When running inside a docker container I sometimes (not consistent) get —
W1105 06:16:44.530000 75 torch/utils/cpp_extension.py:118] No CUDA runtime is found, using CUDA_HOME=‘/usr/local/cuda’
Given that this is a container specifically designed to have Cuda and PyTorch I find it surprising. It seems to be happen intermittently, possibly specific to one of the machines in the pool. I any case, nvidia-smi inside the container reports a healthy machine, with GPUs and Cuda.
Here is the full error output —
+ python benchmarks/benchmark_attn.py
/usr/local/lib/python3.12/dist-packages/torch/cuda/__init__.py:63: FutureWarning: The pynvml package is deprecated. Please install nvidia-ml-py instead.
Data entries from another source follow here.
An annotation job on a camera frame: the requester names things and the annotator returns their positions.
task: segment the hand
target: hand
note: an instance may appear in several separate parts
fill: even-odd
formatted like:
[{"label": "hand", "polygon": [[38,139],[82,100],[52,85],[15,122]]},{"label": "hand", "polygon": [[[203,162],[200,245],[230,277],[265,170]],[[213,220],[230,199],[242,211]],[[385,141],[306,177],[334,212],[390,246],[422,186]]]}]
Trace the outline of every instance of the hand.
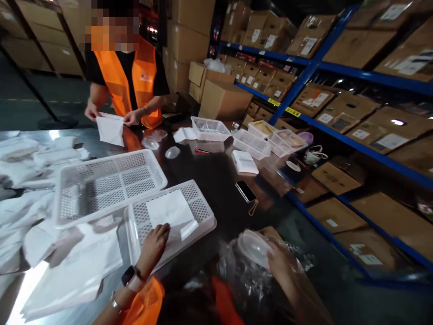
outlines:
[{"label": "hand", "polygon": [[136,265],[142,280],[147,280],[161,259],[162,253],[164,253],[166,248],[169,233],[170,225],[168,223],[157,225],[155,229],[152,229],[148,233]]}]

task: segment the smartphone
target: smartphone
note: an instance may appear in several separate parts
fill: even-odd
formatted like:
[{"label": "smartphone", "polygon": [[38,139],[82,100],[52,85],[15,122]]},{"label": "smartphone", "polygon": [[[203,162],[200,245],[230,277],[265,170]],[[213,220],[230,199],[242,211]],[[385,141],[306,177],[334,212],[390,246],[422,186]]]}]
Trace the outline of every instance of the smartphone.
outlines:
[{"label": "smartphone", "polygon": [[251,191],[250,187],[247,185],[247,183],[245,183],[245,181],[237,182],[236,188],[248,203],[253,202],[256,199],[256,195],[253,193],[253,191]]}]

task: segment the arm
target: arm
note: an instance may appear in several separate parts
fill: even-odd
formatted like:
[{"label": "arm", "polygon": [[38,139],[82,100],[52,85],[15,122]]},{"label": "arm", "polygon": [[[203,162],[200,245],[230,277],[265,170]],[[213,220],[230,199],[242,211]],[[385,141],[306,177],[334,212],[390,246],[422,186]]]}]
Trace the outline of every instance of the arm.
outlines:
[{"label": "arm", "polygon": [[[146,282],[154,267],[161,259],[162,253],[165,250],[168,235],[170,233],[170,225],[158,225],[151,230],[147,235],[136,268],[139,272],[139,278]],[[121,286],[114,293],[114,300],[122,310],[128,310],[137,295],[136,292]],[[92,325],[119,325],[122,323],[123,314],[112,306],[112,302],[102,311]]]}]

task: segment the plastic container
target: plastic container
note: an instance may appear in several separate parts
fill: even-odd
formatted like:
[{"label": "plastic container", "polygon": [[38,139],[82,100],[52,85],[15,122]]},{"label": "plastic container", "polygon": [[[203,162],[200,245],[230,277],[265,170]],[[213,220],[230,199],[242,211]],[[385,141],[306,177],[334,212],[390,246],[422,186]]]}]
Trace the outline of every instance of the plastic container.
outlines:
[{"label": "plastic container", "polygon": [[272,152],[280,158],[308,146],[304,139],[290,130],[276,131],[268,138],[268,141]]},{"label": "plastic container", "polygon": [[248,152],[253,158],[261,160],[271,155],[271,145],[244,129],[240,129],[233,135],[233,146],[239,150]]},{"label": "plastic container", "polygon": [[171,259],[175,258],[183,250],[191,246],[204,235],[211,232],[217,226],[217,220],[215,219],[212,209],[194,180],[190,180],[168,188],[152,196],[141,196],[138,200],[129,204],[128,210],[125,213],[129,256],[131,258],[132,265],[135,265],[137,262],[144,239],[146,238],[149,231],[152,230],[152,223],[149,218],[146,202],[157,199],[176,190],[182,191],[182,194],[185,197],[185,200],[188,202],[189,208],[191,209],[195,220],[198,222],[198,228],[195,229],[184,241],[168,243],[164,254],[162,254],[161,260],[153,269],[153,272],[158,270]]},{"label": "plastic container", "polygon": [[166,186],[167,178],[149,149],[65,166],[56,180],[55,227],[104,217]]},{"label": "plastic container", "polygon": [[198,140],[224,142],[231,136],[231,133],[221,121],[194,116],[191,117],[191,120]]}]

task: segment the paper
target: paper
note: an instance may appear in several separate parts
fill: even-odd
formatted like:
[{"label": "paper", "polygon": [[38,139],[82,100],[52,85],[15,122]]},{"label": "paper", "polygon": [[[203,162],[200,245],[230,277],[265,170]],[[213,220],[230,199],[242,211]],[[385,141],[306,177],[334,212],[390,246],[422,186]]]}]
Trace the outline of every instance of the paper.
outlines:
[{"label": "paper", "polygon": [[101,113],[101,115],[96,117],[100,140],[124,147],[123,117],[106,113]]}]
If you did not install pynvml directly, please report this to the maintainers of the package that installed pynvml for you.
import pynvml # type: ignore[import]
/usr/local/lib/python3.12/dist-packages/torch/cuda/__init__.py:182: UserWarning: CUDA initialization: CUDA unknown error - this may be due to an incorrectly set up environment, e.g. changing env variable CUDA_VISIBLE_DEVICES after program start. Setting the available devices to be zero. (Triggered internally at /opt/pytorch/pytorch/c10/cuda/CUDAFunctions.cpp:109.)
return torch._C._cuda_getDeviceCount() > 0
W1105 06:16:57.201000 284 torch/utils/cpp_extension.py:118] No CUDA runtime is found, using CUDA_HOME='/usr/local/cuda'
Traceback (most recent call last):
File "/tmp/workspace/fa4/benchmarks/benchmark_attn.py", line 35, in <module>
if torch.cuda.get_device_capability()[0] != 9:
^^^^^^^^^^^^^^^^^^^^^^^^^^^^^^^^^^
File "/usr/local/lib/python3.12/dist-packages/torch/cuda/__init__.py", line 598, in get_device_capability
prop = get_device_properties(device)
^^^^^^^^^^^^^^^^^^^^^^^^^^^^^
File "/usr/local/lib/python3.12/dist-packages/torch/cuda/__init__.py", line 614, in get_device_properties
_lazy_init() # will define _get_device_properties
^^^^^^^^^^^^
File "/usr/local/lib/python3.12/dist-packages/torch/cuda/__init__.py", line 410, in _lazy_init
torch._C._cuda_init()
RuntimeError: CUDA unknown error - this may be due to an incorrectly set up environment, e.g. changing env variable CUDA_VISIBLE_DEVICES after program start. Setting the available devices to be zero.